The analysis examined 35 most highly cited studies that were published between 1991 and 2006 in 10 well known biomedical journals. These studies were subsequently referred by a minimum of 400 papers and some even mentioned the numbers in thousands. It apparently came to light that majority of the papers that cited the study many times seemed to suggest stronger effects than it was observed in the largest analysis related to the markers and their result. Scientists also observed that meta-analyses were more likely to be accurate than small pilot studies.

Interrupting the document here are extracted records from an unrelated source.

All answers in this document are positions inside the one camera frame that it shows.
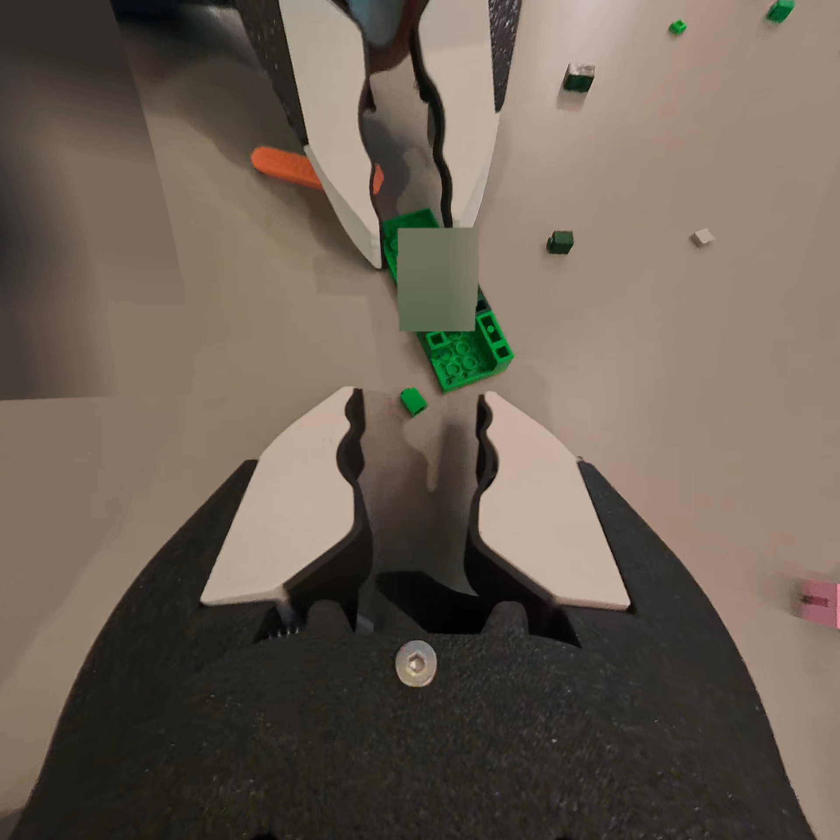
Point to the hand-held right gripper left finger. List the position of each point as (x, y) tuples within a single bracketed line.
[(289, 518)]

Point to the grey-topped small brick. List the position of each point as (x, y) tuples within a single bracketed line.
[(579, 79)]

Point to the green brick assembly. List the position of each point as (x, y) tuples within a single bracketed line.
[(459, 361)]

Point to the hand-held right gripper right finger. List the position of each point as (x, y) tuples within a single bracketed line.
[(544, 518)]

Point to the grey small brick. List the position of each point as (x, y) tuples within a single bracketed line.
[(703, 237)]

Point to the orange brick separator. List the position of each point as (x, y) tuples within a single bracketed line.
[(282, 164)]

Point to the pink brick pig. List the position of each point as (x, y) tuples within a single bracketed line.
[(823, 604)]

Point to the dark green small brick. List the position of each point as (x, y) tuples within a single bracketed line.
[(560, 243)]

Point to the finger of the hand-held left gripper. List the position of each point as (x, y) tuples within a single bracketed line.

Scientists further suggest that investigators should follow scientific methods thoroughly and that verification and replication of results is crucial before accepting any study as a fact. This could be achieved by implementing a system of continual review and reassessment for each of the mentioned link between biomarkers and disease. Just like flipping a coin repeatedly would yield the correct head to tails ratio, the real strength of the study should become apparent by ongoing reassessment. Scientists conclude that it is vitally important to validate original published findings with subsequent large-scale evidence to make progress in the field of biomarkers and risk association.
The study is published in the Journal of the American Medical Association.